Keep to the lines from the one with "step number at" through the end of the data, and write them out exactly.

(Information provided)
+++++

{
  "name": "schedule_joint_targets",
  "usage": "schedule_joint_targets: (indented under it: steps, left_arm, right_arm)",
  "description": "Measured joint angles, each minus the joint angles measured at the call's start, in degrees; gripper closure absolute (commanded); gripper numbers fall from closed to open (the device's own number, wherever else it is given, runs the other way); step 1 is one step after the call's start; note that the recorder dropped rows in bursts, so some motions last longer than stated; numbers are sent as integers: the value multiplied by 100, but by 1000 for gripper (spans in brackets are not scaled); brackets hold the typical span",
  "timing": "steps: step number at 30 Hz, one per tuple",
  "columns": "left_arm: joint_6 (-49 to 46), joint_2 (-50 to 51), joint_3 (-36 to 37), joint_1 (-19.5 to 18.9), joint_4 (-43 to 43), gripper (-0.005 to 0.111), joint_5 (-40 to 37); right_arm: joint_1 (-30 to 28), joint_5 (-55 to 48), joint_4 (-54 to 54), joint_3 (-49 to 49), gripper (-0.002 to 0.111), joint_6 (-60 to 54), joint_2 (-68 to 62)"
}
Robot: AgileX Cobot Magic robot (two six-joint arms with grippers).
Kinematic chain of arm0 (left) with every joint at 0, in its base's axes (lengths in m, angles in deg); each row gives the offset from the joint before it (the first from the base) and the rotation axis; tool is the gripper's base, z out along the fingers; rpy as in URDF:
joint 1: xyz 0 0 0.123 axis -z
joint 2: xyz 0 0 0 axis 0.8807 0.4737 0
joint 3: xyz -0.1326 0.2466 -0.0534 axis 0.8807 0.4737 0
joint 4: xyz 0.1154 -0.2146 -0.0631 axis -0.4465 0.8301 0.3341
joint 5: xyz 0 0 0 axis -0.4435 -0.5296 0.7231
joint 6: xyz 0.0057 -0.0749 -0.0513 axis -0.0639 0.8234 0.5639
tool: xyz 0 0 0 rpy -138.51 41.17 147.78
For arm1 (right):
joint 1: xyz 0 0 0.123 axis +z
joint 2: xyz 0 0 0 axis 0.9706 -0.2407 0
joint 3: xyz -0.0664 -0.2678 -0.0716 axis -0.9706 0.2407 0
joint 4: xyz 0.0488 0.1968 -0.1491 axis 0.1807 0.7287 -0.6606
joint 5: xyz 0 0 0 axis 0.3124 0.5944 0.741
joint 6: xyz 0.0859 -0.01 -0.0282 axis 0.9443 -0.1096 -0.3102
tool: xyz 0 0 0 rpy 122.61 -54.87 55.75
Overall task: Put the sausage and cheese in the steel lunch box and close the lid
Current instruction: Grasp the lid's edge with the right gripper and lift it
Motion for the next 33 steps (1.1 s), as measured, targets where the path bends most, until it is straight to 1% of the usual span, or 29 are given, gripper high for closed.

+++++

(Reply)
  "timing": "steps: step number at 30 Hz, one per tuple",
  "columns": "left_arm: joint_6 (-49 to 46), joint_2 (-50 to 51), joint_3 (-36 to 37), joint_1 (-19.5 to 18.9), joint_4 (-43 to 43), gripper (-0.005 to 0.111), joint_5 (-40 to 37); right_arm: joint_1 (-30 to 28), joint_5 (-55 to 48), joint_4 (-54 to 54), joint_3 (-49 to 49), gripper (-0.002 to 0.111), joint_6 (-60 to 54), joint_2 (-68 to 62)"
}
Robot: AgileX Cobot Magic robot (two six-joint arms with grippers).
Kinematic chain of arm0 (left) with every joint at 0, in its base's axes (lengths in m, angles in deg); each row gives the offset from the joint before it (the first from the base) and the rotation axis; tool is the gripper's base, z out along the fingers; rpy as in URDF:
joint 1: xyz 0 0 0.123 axis -z
joint 2: xyz 0 0 0 axis 0.8807 0.4737 0
joint 3: xyz -0.1326 0.2466 -0.0534 axis 0.8807 0.4737 0
joint 4: xyz 0.1154 -0.2146 -0.0631 axis -0.4465 0.8301 0.3341
joint 5: xyz 0 0 0 axis -0.4435 -0.5296 0.7231
joint 6: xyz 0.0057 -0.0749 -0.0513 axis -0.0639 0.8234 0.5639
tool: xyz 0 0 0 rpy -138.51 41.17 147.78
For arm1 (right):
joint 1: xyz 0 0 0.123 axis +z
joint 2: xyz 0 0 0 axis 0.9706 -0.2407 0
joint 3: xyz -0.0664 -0.2678 -0.0716 axis -0.9706 0.2407 0
joint 4: xyz 0.0488 0.1968 -0.1491 axis 0.1807 0.7287 -0.6606
joint 5: xyz 0 0 0 axis 0.3124 0.5944 0.741
joint 6: xyz 0.0859 -0.01 -0.0282 axis 0.9443 -0.1096 -0.3102
tool: xyz 0 0 0 rpy 122.61 -54.87 55.75
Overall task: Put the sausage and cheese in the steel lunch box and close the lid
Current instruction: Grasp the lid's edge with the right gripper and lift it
Motion for the next 33 steps (1.1 s), as measured, targets where the path bends most, until it is straight to 1% of the usual span, or 29 are given, gripper high for closed.

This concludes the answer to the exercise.